La Giordania, dopo la notizia del suo pilota arso viso dai militanti dell'Isis, reagisce giustiziando un uomo ed una donna. Si tratta di Ziad Karbuli, un responsabile di Al Qaida, e di Sajida al Rishawi, l'attentatrice kamikaze irachena che era stata chiesta dall'Isis per uno scambio di prigionieri con il pilota Maaz al-Kasasibah.

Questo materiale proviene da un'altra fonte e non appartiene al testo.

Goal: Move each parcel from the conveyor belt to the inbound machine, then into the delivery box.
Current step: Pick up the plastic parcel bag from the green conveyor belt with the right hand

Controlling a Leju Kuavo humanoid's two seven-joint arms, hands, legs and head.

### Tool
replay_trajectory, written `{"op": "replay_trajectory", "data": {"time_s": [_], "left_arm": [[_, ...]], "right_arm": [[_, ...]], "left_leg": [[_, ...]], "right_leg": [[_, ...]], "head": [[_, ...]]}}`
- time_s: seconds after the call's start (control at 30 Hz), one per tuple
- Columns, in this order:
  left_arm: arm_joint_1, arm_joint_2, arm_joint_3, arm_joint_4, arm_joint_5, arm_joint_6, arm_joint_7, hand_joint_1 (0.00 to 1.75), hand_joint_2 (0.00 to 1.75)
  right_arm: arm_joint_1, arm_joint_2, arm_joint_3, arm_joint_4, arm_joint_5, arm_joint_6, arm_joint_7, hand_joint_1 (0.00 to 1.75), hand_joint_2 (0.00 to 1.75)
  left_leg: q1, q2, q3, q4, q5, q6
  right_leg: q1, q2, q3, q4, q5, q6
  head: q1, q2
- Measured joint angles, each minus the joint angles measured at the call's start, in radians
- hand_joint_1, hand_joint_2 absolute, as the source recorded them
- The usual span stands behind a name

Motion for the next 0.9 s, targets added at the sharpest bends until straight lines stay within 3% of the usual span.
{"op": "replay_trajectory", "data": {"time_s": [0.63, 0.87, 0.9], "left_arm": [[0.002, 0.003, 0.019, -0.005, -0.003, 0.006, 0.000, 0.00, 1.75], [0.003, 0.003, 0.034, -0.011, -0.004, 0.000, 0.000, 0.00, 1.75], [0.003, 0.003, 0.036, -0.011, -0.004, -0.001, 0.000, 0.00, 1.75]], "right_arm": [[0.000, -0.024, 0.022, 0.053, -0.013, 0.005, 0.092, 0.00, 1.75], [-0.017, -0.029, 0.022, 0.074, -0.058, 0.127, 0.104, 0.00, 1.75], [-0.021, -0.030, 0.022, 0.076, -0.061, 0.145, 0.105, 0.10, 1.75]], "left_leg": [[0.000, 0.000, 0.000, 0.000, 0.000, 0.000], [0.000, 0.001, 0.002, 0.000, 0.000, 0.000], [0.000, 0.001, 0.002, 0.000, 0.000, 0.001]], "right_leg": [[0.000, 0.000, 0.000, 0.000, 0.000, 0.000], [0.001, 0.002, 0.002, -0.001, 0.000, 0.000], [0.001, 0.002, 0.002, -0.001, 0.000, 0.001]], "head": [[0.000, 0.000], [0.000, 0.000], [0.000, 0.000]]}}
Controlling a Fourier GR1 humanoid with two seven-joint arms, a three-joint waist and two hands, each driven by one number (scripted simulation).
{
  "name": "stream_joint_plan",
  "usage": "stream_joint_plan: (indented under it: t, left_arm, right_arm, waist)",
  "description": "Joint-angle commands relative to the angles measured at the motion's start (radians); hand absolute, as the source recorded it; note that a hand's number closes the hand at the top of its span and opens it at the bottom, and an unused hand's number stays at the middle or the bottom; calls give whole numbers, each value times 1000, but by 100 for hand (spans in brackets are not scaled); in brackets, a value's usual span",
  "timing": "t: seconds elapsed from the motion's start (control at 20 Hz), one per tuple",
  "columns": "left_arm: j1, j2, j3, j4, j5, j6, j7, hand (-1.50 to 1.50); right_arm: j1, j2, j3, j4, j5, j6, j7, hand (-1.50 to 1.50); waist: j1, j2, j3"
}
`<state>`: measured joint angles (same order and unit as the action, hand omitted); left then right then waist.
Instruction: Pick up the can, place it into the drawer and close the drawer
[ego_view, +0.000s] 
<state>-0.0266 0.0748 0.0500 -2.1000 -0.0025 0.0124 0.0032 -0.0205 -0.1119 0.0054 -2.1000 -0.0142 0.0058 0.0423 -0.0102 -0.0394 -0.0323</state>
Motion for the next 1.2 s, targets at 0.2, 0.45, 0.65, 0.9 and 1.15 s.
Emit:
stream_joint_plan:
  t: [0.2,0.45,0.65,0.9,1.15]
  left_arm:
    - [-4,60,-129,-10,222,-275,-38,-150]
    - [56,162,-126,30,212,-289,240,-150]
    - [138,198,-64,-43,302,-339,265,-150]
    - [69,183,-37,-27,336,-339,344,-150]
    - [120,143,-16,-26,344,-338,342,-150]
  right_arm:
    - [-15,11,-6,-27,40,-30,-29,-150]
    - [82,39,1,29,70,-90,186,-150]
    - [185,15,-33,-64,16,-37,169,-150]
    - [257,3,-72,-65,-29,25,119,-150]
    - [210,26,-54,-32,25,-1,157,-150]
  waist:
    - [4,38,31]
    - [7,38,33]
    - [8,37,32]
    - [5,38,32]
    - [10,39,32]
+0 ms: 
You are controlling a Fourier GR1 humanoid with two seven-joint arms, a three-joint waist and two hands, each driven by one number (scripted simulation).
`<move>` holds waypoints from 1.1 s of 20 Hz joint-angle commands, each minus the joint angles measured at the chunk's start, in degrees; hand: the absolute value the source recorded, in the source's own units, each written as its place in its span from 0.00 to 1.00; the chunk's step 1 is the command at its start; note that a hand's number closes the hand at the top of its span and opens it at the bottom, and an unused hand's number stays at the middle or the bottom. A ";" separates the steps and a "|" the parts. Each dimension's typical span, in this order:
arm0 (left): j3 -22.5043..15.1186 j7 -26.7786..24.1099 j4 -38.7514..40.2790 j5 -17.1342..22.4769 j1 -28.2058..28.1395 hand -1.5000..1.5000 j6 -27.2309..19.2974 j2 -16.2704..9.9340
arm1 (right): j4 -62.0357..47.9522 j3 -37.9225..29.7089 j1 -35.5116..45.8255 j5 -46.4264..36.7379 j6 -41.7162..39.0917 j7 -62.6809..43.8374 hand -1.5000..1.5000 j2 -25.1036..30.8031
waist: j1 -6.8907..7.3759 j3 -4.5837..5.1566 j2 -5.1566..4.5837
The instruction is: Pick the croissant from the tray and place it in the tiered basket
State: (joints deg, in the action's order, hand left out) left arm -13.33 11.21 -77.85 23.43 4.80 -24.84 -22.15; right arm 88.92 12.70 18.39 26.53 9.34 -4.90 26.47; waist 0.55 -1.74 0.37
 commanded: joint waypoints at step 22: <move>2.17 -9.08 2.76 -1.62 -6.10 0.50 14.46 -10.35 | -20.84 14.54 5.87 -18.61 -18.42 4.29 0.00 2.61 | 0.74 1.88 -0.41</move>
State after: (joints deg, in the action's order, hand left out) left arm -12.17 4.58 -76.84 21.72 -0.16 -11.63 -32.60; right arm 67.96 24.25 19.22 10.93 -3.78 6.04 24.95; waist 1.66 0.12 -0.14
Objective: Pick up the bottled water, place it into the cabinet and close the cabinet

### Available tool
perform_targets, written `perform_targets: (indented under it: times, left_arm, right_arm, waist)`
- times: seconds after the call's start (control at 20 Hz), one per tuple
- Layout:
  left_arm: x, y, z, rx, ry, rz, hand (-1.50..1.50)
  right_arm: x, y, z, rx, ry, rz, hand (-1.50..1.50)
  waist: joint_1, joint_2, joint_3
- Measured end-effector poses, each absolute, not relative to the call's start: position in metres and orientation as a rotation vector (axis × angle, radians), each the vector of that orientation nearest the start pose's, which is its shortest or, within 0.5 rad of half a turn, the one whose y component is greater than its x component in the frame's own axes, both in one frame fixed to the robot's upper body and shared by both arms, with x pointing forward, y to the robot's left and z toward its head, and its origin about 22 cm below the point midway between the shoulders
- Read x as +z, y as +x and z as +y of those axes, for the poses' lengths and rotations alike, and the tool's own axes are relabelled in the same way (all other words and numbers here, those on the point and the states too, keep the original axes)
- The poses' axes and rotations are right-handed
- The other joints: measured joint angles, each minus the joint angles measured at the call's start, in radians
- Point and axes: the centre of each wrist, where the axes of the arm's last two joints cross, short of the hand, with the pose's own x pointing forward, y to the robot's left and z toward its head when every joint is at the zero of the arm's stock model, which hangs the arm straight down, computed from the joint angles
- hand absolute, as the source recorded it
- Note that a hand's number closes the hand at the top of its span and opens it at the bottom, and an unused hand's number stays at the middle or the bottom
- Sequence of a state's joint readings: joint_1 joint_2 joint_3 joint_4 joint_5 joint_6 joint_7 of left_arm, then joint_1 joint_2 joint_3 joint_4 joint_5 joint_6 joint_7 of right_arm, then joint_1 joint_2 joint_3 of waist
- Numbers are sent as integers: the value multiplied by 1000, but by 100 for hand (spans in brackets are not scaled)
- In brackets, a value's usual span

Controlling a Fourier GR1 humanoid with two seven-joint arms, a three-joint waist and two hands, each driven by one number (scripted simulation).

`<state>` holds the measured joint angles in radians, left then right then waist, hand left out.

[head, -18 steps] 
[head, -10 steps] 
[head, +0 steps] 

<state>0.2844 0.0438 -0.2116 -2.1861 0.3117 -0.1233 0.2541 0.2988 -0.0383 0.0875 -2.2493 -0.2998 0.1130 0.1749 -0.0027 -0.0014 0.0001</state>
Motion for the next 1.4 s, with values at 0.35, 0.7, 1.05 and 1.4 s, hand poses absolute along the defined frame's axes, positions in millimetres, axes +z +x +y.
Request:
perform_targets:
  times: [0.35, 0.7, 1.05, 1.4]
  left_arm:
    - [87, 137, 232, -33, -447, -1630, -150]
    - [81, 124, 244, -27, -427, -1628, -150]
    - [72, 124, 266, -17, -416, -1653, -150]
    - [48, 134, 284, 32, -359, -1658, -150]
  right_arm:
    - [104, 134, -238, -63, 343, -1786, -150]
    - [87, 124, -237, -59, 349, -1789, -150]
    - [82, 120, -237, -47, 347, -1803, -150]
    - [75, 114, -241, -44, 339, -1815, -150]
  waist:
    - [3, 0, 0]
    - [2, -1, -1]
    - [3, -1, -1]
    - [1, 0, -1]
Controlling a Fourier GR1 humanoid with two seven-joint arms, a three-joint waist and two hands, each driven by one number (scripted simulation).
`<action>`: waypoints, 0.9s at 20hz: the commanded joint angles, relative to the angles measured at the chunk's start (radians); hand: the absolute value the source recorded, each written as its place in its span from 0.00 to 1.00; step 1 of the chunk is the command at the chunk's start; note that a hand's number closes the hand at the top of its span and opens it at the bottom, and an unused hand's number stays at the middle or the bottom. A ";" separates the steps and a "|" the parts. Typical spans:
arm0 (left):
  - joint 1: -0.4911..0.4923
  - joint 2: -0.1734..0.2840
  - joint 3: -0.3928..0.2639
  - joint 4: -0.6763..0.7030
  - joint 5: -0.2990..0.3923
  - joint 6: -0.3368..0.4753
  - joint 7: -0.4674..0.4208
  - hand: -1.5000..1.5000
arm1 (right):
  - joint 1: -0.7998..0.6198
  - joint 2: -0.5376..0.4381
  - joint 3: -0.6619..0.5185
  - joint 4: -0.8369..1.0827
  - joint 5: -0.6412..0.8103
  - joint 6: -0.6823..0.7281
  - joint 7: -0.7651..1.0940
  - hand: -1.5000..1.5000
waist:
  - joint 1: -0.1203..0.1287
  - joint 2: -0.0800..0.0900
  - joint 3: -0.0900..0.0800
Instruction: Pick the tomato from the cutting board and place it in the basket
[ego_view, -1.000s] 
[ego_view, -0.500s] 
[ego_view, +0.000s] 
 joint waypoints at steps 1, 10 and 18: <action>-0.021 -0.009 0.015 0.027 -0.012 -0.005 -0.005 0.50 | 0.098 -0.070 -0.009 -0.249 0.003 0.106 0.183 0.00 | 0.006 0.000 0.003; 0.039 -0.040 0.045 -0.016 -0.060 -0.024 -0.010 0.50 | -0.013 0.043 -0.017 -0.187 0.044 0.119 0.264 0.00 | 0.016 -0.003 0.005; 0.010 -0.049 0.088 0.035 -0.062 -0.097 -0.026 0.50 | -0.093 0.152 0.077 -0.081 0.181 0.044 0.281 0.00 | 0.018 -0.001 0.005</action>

La diffusione del video dell'uccisione di al Kasasbeh, reso pubblico qualche ora fa anche se il fatto sembra essere avvenuto il 3 gennaio, ha scatenato una reazione apparentemente contraria allo stato islamico in gran parte della popolazione giordana. Uno sdegno generale che ha portato il governo di re Abdallah ad intervenire subito, spargendo altro sangue, e annunciando un' ulteriore serie di condanne a morte nei confronti di altri esponenti dell'Isis presenti in patria. "Bisogna vedere - spiega MIchele Giorgio corrispondente de "Il Manifesto" - quali saranno le reazioni alle scelte delle autorità giordane. Da una parte ci sarà chi sarà d'accordo, mentre dall'altra ci sarà pure chi giudicherà questa decisione troppo eccessiva". Una presa di posizione, infatti, che potrebbe avere un effetto boomerang sulla Giordania e sul governo di re Abdallah, intenzionato ad aderire alla coalizione internazionale, guidata dagli Stati Uniti contro l'Isis.
"Non bisgona dimenticare però - contiua il giornalista - che, prima dell'uccisione del pilota, in Giordania era in corso un dibattito all'interno della società civile in cui parte della popolazione si riteneva contraria alla partecipazione del proprio territorio alla coalizione contro lo stato islamico. Bisognerà dunque aspettare ancora un po' per vedere se ci sarà un movimento di consenso ad un' azione militare con gli Stati Uniti, o se invece crescerà la contestazione interna alla monarchia di re Abdallah".
Tra i vari miliziani che scelgono di entrare nell'Isis, figurano anche moltissimi giordani che vivono in un paese in cui l'islamismo, seppure nella sua forma meno radicale e soprattutto nelle zone periferiche e meridionali, ha un peso notevole nelle vicende politiche. Ci sono delle zone, racconta Michele Giorgio, che da sempre sono state una spina nel fianco della monachia e che hanno continuato a contestare la sua politica attraverso una serie di sommosse generali, dietro le quali si nascondeva sempre l'slamismo radicale.
Al momento però tra l'opinione pubblica gordana sembra prevalere la linea più dura della monarchia, ma bisognerà vedere che cosa accadrà, conclude il giornalista, e se la decisione presa dal re non finirà per ritorcersi contro.